Bristol-Myers Squibb’s Opdivo Fails in Brain Cancer Trial

Katherine Welles / Shutterstock

Katherine Welles / Shutterstock

The company announced today that the drug failed to meet its primary endpoint in patients with newly diagnosed O6-methylguanine-DNA methyltransferase (MGMT)-unmethylated glioblastoma multiforme (GBM), a type of brain cancer.

Katherine Welles / Shutterstock.com

It feels sometimes as if Bristol-Myers Squibb’s checkpoint inhibitor Opdivo (nivolumab) is a miraculous cancer drug, given the number of indications it has been approved for. And in many ways it is. However, it apparently can’t do everything, and the company announced today that the drug failed to meet its primary endpoint in patients with newly diagnosed O6-methylguanine-DNA methyltransferase (MGMT)-unmethylated glioblastoma multiforme (GBM), a type of brain cancer.

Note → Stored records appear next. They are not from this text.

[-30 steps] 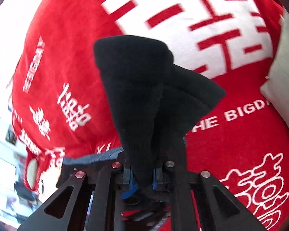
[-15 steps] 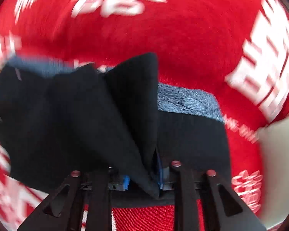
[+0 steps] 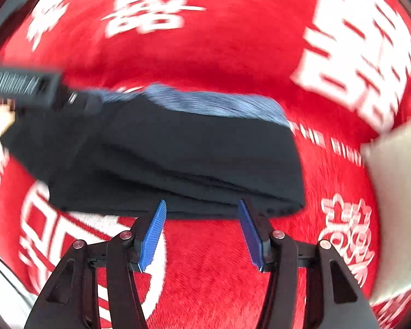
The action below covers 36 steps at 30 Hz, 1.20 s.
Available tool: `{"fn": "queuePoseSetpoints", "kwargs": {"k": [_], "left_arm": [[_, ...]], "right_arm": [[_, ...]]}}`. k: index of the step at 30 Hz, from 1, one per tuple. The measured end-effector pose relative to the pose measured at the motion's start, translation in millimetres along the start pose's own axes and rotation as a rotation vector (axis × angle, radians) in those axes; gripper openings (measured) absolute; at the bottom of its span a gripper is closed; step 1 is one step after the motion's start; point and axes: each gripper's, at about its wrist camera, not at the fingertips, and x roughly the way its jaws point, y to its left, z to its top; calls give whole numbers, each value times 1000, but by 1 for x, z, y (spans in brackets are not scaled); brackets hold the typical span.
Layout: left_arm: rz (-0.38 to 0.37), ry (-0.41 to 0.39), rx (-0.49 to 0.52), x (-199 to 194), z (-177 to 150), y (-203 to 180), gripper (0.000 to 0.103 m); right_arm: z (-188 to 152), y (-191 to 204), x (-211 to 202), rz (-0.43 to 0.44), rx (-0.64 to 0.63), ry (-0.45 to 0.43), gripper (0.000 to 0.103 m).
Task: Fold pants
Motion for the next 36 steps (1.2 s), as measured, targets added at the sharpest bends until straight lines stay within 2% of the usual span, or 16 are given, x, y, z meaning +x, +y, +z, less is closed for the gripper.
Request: {"fn": "queuePoseSetpoints", "kwargs": {"k": [3,4,5,7,9,11,15,19,23,24,25,26,27,28,32,36], "left_arm": [[-41,32,26,14,8,-14,83],[-52,53,27,21,10,-18,78],[-60,74,26,27,10,-19,56],[-71,149,22,39,7,-26,27],[-74,183,14,45,3,-29,7],[-45,188,34,43,-4,-33,6],[25,220,44,57,-35,-28,6],[46,158,40,53,-42,-33,6],[55,127,-15,44,-43,-33,8],[66,121,-30,40,-44,-32,13],[83,120,-41,34,-46,-29,33],[107,115,-53,30,-45,-27,66],[139,96,-73,25,-46,-24,80],[151,68,-87,19,-47,-21,86],[198,49,-116,8,-50,-13,86],[246,54,-158,0,-59,2,86]], "right_arm": [[1,-18,-3,23,98,16,59],[2,-26,-2,33,125,23,59],[5,-33,1,42,143,29,59],[5,-42,3,65,179,43,58],[6,-51,6,94,209,55,49],[5,-63,8,126,253,71,43],[-2,-69,6,146,284,78,42],[3,-78,12,171,287,84,42],[36,-94,26,218,310,63,42],[48,-97,32,225,312,58,42],[58,-98,38,228,311,57,42],[69,-99,45,229,311,59,42],[78,-98,51,239,310,60,42],[87,-95,57,251,308,62,43],[108,-63,77,286,253,90,43],[110,-12,86,315,147,105,43]]}}
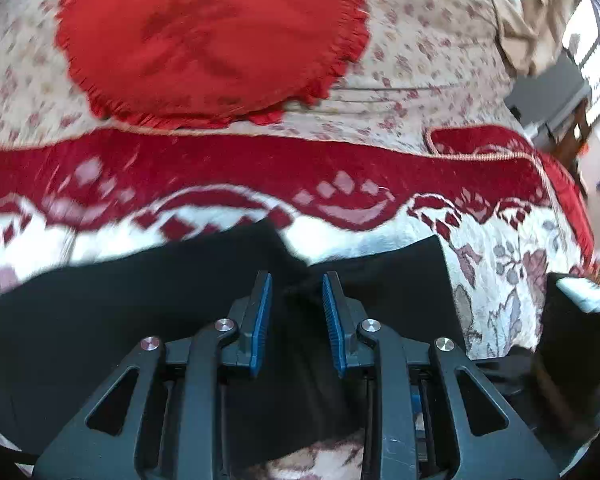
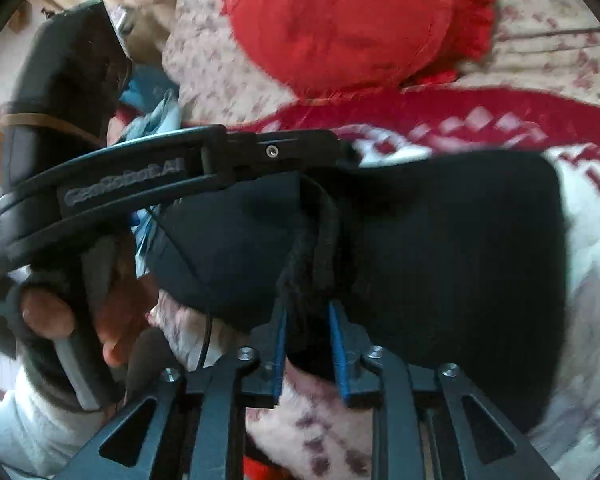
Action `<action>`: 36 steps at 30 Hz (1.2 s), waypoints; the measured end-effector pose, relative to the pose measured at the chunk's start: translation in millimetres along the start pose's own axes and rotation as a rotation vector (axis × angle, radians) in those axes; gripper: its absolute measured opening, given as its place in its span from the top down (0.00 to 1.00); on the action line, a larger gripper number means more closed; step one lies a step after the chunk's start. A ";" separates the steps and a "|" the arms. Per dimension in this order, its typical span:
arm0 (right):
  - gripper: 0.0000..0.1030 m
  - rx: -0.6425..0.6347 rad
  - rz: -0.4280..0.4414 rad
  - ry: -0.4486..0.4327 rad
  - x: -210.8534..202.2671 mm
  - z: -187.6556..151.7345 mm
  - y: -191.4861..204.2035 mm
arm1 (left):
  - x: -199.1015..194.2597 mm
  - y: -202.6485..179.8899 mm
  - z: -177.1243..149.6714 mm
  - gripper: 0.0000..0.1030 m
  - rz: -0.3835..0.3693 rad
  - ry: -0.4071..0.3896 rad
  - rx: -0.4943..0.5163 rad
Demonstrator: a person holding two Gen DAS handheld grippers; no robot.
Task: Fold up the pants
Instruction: 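Pinch the middle of the black pants strip with the left gripper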
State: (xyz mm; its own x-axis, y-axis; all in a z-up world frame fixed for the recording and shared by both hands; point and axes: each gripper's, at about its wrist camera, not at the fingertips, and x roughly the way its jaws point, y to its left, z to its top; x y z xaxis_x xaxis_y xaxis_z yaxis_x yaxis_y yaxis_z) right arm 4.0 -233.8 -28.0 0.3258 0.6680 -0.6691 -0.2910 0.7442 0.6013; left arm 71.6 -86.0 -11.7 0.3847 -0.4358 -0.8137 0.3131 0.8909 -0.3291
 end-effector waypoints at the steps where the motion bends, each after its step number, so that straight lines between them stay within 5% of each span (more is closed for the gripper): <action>1: 0.72 0.009 0.043 -0.017 -11.0 -0.1 -0.2 | -1.7 2.5 -2.5 0.77 -0.007 -0.002 -0.013; 4: 0.66 0.043 0.044 -0.097 -45.4 2.2 -9.8 | -3.7 0.6 -11.0 0.77 -0.012 -0.001 -0.024; 8: 0.66 0.061 -0.123 -0.156 -65.6 10.7 -31.2 | 1.7 -11.9 -21.0 0.77 -0.023 0.017 -0.007; 13: 0.66 0.061 -0.209 -0.167 -66.1 16.5 -45.1 | 7.2 -17.4 -28.1 0.77 0.009 0.021 -0.014; 17: 0.66 0.057 -0.215 -0.166 -68.2 18.1 -45.2 | 7.9 -17.3 -30.8 0.56 0.010 0.013 -0.040; 36: 0.66 0.072 -0.286 -0.147 -52.3 27.2 -62.5 | 20.0 -15.6 -41.9 0.45 0.047 0.013 -0.069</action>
State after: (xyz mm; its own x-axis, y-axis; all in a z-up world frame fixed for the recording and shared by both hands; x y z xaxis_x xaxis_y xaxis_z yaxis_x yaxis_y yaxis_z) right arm 29.6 -315.2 -18.7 0.5132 0.4206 -0.7482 -0.1060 0.8961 0.4311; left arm 38.1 -103.2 -43.0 0.3858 -0.3919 -0.8352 0.2345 0.9172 -0.3221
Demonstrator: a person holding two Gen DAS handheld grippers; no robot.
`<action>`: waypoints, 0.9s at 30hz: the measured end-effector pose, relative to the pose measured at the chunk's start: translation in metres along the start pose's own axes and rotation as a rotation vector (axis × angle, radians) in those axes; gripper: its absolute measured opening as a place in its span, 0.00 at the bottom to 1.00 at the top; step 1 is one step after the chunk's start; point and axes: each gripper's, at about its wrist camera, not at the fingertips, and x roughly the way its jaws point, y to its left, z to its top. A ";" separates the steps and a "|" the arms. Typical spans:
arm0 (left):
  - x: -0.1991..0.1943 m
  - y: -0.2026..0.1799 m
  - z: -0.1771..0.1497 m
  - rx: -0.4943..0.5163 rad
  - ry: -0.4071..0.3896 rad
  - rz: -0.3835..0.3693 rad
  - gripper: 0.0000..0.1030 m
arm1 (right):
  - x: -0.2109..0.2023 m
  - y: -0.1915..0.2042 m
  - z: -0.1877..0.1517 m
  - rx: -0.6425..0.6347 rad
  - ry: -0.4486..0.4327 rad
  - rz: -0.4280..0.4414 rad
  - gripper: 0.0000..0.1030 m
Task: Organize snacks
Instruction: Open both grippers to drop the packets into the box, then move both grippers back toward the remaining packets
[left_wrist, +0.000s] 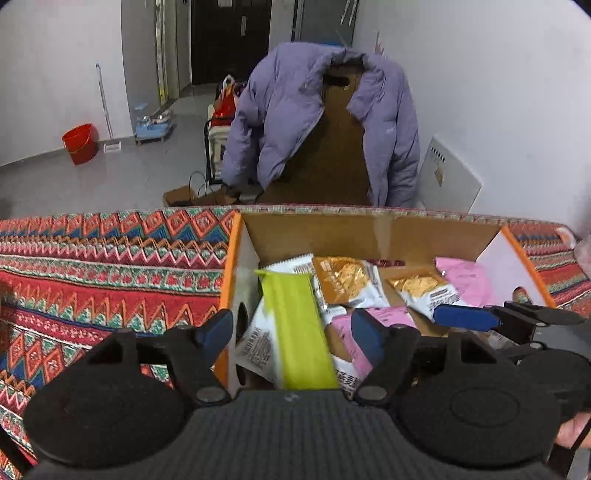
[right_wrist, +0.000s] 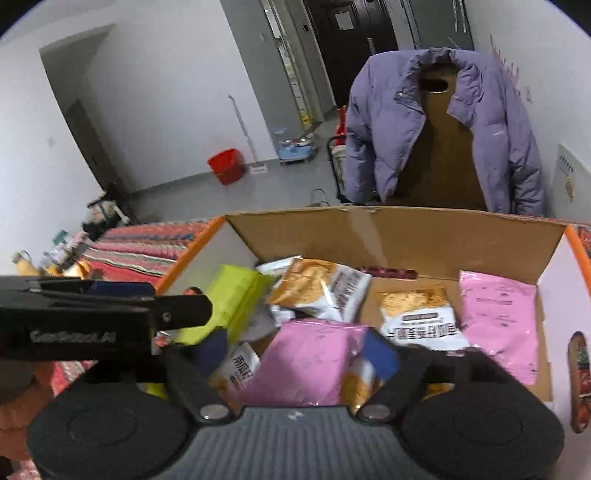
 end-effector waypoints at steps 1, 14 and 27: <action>-0.005 0.001 0.001 0.005 -0.010 -0.001 0.72 | -0.004 0.001 0.001 -0.007 -0.005 -0.007 0.83; -0.104 -0.027 -0.013 0.098 -0.090 -0.013 0.82 | -0.125 -0.021 0.007 -0.044 -0.069 -0.205 0.84; -0.206 -0.040 -0.096 0.097 -0.186 0.018 0.85 | -0.257 0.001 -0.067 -0.083 -0.169 -0.278 0.84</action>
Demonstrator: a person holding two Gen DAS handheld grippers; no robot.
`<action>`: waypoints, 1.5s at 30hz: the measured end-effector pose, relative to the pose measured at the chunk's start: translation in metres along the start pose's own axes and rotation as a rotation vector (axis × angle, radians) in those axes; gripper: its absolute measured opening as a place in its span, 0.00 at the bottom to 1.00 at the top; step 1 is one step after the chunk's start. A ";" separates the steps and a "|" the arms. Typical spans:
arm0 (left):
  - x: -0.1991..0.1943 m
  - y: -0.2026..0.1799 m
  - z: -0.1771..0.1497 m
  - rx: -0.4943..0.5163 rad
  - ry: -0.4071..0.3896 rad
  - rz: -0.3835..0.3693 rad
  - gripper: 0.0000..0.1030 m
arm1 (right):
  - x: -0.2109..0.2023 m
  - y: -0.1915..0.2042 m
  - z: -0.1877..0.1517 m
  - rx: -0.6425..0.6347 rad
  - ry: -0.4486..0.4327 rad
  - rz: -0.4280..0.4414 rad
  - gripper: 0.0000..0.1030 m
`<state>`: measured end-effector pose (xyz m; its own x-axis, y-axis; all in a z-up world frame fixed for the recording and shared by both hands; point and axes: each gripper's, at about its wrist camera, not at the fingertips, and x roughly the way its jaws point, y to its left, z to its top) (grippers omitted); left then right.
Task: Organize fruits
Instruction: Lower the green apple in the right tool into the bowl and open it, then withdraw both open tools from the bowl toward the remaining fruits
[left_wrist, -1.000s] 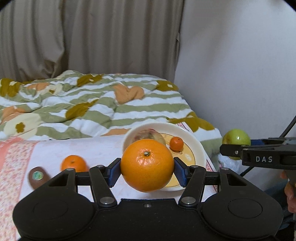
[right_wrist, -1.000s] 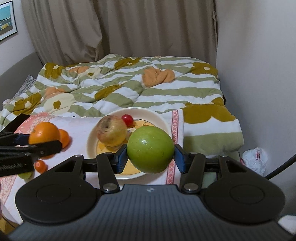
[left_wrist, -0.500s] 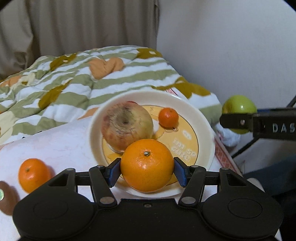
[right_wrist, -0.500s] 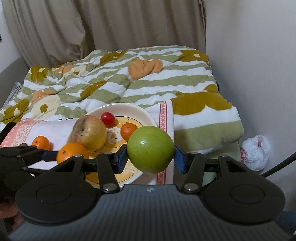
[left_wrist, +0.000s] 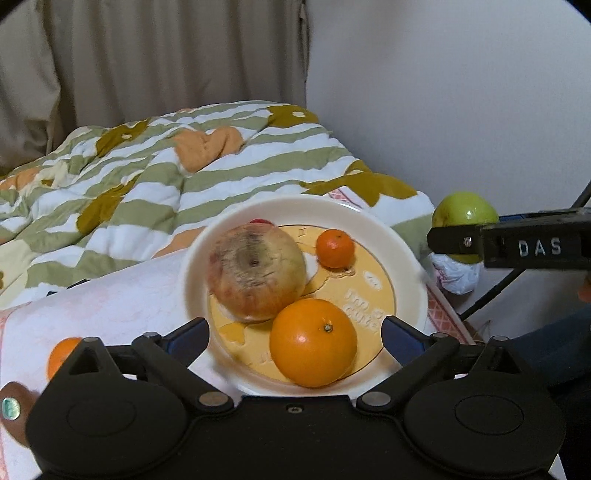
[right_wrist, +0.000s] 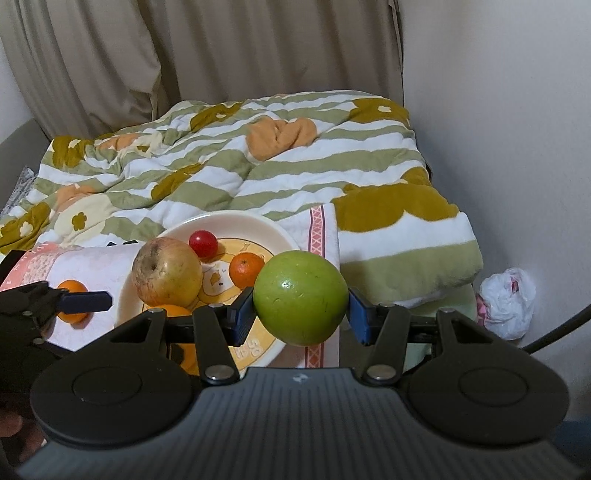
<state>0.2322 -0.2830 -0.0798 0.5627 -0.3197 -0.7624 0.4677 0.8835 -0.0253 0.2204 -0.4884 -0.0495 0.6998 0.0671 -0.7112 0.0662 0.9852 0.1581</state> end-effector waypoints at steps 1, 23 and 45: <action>-0.002 0.003 0.000 -0.006 0.003 0.006 0.98 | 0.001 0.001 0.002 -0.003 0.000 0.003 0.66; -0.037 0.049 -0.025 -0.192 0.009 0.130 0.98 | 0.064 0.035 -0.004 -0.004 0.104 0.133 0.66; -0.075 0.029 -0.033 -0.181 -0.074 0.188 0.98 | 0.008 0.026 -0.004 -0.010 -0.022 0.127 1.00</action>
<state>0.1811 -0.2221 -0.0450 0.6795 -0.1627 -0.7154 0.2245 0.9744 -0.0085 0.2246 -0.4613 -0.0538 0.7173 0.1886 -0.6708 -0.0309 0.9704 0.2397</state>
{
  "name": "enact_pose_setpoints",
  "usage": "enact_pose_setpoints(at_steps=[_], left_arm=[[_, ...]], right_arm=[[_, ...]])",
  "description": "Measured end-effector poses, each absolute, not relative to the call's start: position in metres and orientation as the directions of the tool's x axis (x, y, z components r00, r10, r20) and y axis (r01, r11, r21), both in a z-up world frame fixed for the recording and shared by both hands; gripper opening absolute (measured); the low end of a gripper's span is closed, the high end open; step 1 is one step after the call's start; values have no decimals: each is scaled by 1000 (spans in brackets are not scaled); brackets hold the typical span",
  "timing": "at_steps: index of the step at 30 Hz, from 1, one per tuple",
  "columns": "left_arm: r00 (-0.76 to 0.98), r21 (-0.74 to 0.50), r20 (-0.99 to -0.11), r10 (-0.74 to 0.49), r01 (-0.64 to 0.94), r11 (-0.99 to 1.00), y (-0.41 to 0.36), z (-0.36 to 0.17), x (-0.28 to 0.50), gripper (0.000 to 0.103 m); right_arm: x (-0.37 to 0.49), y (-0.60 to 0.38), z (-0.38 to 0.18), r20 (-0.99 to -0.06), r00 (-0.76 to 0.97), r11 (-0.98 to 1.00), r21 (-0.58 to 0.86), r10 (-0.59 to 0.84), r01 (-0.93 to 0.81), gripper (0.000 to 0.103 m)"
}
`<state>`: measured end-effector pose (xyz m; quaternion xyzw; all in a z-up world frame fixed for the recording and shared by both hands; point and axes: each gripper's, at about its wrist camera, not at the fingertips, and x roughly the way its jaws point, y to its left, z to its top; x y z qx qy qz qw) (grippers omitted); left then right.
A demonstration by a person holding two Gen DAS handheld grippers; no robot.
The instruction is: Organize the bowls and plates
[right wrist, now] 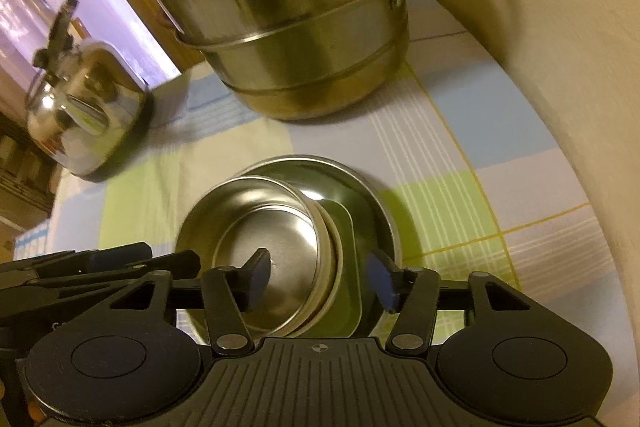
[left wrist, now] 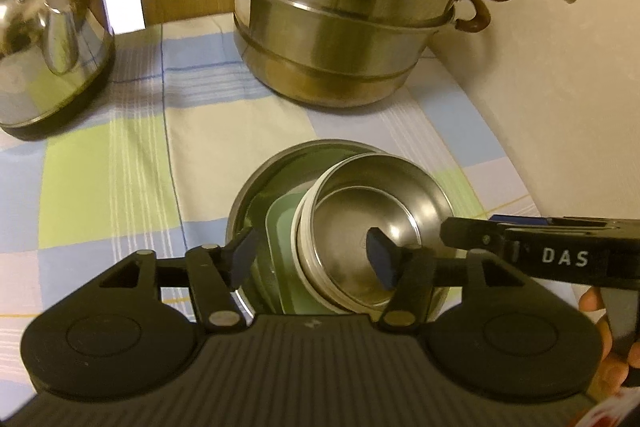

The drug was being evaluated in the Phase III CheckMate -498 trial with radiation compared to temozolomide plus radiation in this patient population. Temozolomide is an oral chemotherapy drug. The primary endpoint was overall survival (OS).

After surgery, patients in the Opdivo arm received the drug every two weeks along with radiation followed by Opdivo maintenance doses every four weeks until disease progression or unacceptable toxicity. Secondary endpoints were progression-free survival and OS rate at two years.

GBM is the most aggressive and most common form of primary malignant cancer of the central nervous system. About 300,000 people develop it around the world each year and 241,000 patients die from brain or CNS cancer every year. Standard treatment for patients who have just been diagnosed with GBM includes surgery followed by radiation and chemotherapy. However, there are few other treatment options. The five-year survival rate of patients with GBM is less than 5%.

MGMT methylation status is a biomarker for GBM and is potentially predictive of how patients with the cancer respond to temozolomide and other types of alkylating chemotherapy. Patients with MGMT-unmethylated GBM typically have a worse prognosis than patients with MGMT-methylated GBM.

The company will present more detailed results from the trial at a future medical conference.

“While we are disappointed the CheckMate -498 trial did not meet its primary endpoint, GBM is a notoriously aggressive cancer,” stated Fouad Namouni, head, oncology development for Bristol-Myers Squibb. “We are grateful to all those who participated in this trial and remain committed to researching the potential of immunotherapy to address the important unmet medical need of patients who suffer from this devastating disease.”

The company is also investigating Opdivo in patients with newly diagnosed MGMT-methylated GBM in the Phase III CheckMate -548 trial

The late Sen. John McCain died from GBM. In August 2018, around the time of his death on August 25, 2018, it was reported that 10 companies were working on treatments for the disease and according to the National Institutes of Health (NIH), there were about 274 glioblastoma multiforme trials underway or recruiting across the U.S.

Other companies working on drugs for GBM include Bexion Pharmaceuticals, AiVita Biomedical, China-based CANBridge Life Sciences, Diffusion Pharmaceuticals, Celgene, Inovio and Regeneron and others.

The cancer starts in the brain and affects glial cells, which surround neurons. One reason they are so difficult to treat is they don’t grow in a defined clump with well-defined borders. The tumors have thread-like tendrils that reach into adjoining areas of the brain, which makes it nearly impossible to surgically remove every cancer cell.

In an NPR story about Senator McCain in July 2017, shortly after his diagnosis, Lynne Taylor, co-director of the Alvord Brain Tumor Center at the University of Washington and a fellow of the American Academy of Neurology, said, “Those of us who’ve taken care of glioblastoma patients for a long time are seeing increasingly long-term survivors—you know, people who live a decade. It’s not common. It’s not typical. But it absolutely happens.”